[[ Records for processing open ]]
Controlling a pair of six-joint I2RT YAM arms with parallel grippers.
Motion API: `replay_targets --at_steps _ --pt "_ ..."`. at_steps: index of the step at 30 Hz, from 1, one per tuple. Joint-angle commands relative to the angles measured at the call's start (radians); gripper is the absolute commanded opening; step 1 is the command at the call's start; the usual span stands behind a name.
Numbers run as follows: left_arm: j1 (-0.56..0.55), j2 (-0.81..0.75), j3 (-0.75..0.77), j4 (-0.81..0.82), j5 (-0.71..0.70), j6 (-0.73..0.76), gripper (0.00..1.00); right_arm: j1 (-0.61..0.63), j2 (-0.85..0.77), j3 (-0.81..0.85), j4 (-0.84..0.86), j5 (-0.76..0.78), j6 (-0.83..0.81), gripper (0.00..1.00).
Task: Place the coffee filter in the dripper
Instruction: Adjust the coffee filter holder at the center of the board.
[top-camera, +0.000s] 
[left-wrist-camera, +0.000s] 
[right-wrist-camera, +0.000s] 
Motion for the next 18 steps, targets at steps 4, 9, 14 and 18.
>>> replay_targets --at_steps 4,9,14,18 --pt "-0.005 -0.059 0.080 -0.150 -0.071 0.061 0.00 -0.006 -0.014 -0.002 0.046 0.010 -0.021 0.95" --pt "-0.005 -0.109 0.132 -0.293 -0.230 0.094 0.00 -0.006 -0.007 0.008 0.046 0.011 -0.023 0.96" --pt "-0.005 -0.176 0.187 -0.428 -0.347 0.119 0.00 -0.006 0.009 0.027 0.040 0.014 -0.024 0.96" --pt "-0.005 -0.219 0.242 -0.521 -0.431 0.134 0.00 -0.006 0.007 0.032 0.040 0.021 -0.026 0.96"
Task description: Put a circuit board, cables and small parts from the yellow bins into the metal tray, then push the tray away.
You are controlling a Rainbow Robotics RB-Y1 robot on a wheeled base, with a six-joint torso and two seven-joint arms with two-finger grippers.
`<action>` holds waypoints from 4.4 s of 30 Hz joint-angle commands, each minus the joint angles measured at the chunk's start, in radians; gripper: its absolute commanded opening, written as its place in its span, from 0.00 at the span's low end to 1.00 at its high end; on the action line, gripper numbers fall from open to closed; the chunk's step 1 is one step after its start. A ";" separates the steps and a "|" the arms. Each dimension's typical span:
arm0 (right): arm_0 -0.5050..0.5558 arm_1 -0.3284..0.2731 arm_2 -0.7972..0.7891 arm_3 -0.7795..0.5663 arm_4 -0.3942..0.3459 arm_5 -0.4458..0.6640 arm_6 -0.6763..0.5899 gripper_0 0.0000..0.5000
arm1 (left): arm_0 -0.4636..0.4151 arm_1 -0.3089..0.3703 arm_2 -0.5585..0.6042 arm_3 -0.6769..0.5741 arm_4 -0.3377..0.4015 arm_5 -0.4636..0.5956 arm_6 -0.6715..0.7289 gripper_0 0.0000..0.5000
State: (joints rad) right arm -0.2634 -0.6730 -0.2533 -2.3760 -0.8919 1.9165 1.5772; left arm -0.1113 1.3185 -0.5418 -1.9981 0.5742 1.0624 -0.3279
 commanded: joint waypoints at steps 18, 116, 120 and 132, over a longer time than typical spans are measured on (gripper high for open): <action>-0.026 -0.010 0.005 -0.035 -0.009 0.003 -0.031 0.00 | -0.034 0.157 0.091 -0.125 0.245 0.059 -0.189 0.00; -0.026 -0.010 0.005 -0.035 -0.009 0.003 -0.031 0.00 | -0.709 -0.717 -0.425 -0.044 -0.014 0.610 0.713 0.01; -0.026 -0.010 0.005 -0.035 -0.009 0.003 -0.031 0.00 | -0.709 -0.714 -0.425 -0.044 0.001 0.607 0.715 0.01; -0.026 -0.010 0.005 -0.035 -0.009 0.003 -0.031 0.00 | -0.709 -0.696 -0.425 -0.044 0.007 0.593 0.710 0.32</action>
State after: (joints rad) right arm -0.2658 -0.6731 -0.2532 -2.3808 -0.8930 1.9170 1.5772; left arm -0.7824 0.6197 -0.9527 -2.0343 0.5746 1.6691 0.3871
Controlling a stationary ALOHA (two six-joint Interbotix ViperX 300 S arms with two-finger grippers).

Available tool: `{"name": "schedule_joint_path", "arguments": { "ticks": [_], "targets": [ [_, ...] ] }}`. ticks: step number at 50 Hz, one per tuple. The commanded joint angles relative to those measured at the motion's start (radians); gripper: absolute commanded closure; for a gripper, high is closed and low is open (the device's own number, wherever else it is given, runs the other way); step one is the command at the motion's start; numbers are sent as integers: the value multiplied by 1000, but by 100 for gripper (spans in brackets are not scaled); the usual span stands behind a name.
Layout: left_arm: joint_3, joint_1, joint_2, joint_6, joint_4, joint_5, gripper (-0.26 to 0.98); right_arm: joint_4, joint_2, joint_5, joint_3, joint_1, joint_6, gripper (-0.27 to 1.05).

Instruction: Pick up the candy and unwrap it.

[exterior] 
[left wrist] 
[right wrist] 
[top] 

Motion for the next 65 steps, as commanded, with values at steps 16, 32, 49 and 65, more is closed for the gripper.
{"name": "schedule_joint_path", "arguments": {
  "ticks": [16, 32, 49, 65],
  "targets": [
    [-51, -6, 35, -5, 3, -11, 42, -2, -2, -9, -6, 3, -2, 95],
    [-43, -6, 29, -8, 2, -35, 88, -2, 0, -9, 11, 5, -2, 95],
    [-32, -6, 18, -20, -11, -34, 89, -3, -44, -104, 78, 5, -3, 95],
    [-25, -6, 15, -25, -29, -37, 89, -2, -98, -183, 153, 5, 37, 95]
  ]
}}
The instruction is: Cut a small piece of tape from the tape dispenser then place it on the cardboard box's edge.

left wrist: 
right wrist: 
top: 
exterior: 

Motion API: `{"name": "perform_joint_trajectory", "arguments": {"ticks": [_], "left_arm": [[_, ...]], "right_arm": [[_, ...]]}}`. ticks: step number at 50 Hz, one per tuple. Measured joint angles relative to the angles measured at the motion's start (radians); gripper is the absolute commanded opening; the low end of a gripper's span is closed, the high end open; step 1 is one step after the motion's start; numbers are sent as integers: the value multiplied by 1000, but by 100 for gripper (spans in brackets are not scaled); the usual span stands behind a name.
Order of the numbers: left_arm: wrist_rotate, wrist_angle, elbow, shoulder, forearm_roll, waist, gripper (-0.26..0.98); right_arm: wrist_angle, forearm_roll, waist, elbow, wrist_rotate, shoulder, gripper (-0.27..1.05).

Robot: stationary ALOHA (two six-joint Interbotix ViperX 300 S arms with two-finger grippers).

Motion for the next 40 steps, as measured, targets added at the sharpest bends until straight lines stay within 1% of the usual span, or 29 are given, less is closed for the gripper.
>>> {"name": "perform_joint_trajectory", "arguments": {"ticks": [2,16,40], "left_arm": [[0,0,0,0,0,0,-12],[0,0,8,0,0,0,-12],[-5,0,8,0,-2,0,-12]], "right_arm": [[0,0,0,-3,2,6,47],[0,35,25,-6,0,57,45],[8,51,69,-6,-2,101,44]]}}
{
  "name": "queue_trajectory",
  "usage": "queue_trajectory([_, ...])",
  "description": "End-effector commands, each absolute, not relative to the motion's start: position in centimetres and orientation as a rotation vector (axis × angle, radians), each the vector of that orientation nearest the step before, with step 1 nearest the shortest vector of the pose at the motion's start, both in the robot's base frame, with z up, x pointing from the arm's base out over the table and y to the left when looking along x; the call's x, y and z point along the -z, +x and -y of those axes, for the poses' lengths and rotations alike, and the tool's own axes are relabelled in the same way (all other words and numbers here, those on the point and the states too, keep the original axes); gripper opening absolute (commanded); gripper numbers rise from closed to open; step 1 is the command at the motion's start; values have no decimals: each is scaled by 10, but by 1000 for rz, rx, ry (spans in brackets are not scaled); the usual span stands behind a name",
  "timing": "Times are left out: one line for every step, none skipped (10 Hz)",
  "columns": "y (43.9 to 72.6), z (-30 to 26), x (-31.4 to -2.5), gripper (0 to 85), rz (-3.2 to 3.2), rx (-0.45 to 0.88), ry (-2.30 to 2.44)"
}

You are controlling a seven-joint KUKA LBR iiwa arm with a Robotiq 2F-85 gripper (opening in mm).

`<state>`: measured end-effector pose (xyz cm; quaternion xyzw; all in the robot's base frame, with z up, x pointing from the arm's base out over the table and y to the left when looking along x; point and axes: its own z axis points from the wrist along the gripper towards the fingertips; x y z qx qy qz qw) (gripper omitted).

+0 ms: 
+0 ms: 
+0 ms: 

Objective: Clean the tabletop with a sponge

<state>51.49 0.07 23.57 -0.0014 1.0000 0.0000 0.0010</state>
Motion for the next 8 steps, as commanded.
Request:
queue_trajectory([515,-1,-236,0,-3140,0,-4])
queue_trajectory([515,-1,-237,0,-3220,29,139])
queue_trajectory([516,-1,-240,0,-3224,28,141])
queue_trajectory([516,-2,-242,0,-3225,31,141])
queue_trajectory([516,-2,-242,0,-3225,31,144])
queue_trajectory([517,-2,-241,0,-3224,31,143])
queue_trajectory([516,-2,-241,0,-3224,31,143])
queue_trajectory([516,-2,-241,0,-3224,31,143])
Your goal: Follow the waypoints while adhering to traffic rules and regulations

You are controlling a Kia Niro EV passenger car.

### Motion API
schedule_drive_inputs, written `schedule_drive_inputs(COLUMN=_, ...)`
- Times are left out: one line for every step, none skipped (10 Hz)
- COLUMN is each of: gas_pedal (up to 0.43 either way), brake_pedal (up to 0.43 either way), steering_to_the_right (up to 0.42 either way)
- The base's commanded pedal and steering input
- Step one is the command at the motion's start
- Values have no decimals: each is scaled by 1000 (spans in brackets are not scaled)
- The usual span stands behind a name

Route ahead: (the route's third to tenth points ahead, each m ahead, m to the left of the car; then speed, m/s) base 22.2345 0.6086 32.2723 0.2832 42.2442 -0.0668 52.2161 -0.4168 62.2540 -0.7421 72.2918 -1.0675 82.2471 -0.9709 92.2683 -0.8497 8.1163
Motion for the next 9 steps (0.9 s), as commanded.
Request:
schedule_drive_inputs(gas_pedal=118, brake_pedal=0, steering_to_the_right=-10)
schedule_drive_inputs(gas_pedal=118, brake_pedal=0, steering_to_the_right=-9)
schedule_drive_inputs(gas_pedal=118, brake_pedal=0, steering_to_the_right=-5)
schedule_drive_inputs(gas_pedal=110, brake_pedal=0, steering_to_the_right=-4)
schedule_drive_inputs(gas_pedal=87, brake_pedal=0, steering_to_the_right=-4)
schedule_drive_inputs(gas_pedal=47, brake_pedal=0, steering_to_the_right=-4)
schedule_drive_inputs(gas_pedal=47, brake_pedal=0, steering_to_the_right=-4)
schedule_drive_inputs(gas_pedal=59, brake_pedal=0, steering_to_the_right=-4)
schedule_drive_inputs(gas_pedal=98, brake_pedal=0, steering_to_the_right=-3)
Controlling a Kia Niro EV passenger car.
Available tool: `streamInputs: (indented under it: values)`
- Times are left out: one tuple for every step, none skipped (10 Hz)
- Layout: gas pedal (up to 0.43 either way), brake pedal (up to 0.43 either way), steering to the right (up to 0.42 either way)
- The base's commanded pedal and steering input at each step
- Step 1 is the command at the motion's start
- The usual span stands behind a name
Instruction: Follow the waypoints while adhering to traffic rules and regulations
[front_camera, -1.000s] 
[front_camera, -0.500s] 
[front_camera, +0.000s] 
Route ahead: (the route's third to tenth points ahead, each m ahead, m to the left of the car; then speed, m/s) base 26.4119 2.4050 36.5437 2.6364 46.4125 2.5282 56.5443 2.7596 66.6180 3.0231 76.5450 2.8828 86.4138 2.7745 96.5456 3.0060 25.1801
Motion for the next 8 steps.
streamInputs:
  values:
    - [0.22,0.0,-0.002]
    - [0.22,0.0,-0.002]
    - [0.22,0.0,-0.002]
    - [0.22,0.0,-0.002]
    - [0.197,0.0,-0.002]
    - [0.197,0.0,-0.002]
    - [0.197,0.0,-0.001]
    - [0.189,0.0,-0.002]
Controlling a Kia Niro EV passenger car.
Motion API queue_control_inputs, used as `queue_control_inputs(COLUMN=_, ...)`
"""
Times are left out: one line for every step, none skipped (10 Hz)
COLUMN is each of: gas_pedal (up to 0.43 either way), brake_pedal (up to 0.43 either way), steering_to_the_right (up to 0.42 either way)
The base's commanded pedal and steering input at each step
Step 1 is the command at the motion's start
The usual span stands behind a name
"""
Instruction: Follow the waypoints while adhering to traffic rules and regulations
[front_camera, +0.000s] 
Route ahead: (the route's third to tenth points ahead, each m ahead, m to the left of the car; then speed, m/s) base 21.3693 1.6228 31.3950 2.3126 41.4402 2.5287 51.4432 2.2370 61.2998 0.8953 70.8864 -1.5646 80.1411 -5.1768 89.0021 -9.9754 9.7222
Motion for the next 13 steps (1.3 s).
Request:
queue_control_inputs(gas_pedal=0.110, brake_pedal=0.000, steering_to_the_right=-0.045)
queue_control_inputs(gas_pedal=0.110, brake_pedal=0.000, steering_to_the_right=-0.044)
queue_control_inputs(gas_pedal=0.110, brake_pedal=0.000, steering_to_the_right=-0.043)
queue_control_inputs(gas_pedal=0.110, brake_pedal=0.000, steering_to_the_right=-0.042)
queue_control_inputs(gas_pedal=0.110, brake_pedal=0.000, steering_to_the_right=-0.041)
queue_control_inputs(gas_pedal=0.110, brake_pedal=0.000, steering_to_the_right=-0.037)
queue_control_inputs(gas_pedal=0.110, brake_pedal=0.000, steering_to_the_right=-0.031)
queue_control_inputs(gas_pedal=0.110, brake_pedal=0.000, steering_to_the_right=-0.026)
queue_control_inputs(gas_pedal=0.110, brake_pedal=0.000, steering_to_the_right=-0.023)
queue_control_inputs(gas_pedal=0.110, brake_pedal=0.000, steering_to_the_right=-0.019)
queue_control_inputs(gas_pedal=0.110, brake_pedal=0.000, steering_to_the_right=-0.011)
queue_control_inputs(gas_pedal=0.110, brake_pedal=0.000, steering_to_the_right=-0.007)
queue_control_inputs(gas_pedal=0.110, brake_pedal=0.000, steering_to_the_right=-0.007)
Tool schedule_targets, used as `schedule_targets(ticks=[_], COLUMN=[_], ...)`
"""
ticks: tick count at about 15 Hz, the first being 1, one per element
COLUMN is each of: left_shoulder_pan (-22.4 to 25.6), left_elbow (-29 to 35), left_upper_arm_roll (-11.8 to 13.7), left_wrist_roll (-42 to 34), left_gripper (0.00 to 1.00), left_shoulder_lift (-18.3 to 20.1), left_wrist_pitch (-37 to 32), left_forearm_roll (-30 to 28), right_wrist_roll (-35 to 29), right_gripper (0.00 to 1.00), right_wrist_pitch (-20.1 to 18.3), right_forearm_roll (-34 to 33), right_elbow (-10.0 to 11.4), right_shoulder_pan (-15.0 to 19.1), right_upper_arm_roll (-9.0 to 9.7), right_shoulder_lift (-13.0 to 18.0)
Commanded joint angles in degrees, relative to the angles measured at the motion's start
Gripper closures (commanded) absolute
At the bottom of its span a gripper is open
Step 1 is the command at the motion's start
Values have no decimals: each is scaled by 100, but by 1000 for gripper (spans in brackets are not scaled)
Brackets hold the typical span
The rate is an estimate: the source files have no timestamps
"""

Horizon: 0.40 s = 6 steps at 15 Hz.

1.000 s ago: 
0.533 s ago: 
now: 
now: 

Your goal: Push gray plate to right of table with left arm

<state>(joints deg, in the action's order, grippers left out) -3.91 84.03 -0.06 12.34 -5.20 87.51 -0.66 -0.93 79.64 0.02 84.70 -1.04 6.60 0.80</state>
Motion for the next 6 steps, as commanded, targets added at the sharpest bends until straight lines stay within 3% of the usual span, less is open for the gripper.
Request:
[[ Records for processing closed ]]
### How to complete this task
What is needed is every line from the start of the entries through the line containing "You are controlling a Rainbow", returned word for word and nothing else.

### Exercise result
Controlling a pair of six-joint I2RT YAM arms with parallel grippers.
Motion API: `replay_targets --at_steps _ --pt "_ ..."`. at_steps: index of the step at 30 Hz, from 1, one per tuple. Joint-angle commands relative to the angles measured at the call's start (radians); gripper is the absolute commanded opening; step 1 is the command at the call's start; the usual span stands behind a name.
Numbers run as follows: left_arm: j1 (-0.56..0.55), j2 (-0.81..0.75), j3 (-0.75..0.77), j4 (-0.81..0.82), j5 (-0.71..0.70), j6 (-0.73..0.76), gripper (0.00..1.00); right_arm: j1 (-0.61..0.63), j2 (-0.85..0.77), j3 (-0.81..0.85), j4 (-0.84..0.86), j5 (-0.76..0.78), j6 (-0.83..0.81), gripper (0.00..1.00).
Task: Place the coffee filter in the dripper
Instruction: Adjust the coffee filter holder at the center of the board.
[top-camera, +0.000s] 
[left-wrist-camera, +0.000s] 
[right-wrist-camera, +0.000s] 
Motion for the next 18 steps, targets at steps 4, 9, 14 and 18.
>>> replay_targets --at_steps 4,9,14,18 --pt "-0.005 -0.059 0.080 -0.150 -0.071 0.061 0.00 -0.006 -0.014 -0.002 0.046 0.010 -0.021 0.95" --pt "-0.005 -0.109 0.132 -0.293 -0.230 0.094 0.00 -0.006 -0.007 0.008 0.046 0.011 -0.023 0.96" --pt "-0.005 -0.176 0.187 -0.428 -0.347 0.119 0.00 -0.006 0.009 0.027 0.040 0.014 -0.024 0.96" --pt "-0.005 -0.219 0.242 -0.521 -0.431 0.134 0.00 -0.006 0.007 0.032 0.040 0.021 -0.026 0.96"
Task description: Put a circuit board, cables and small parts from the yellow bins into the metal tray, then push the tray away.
You are controlling a Rainbow Robotics RB-Y1 robot on a wheeled base, with a six-joint torso and two seven-joint arms with two-finger grippers.

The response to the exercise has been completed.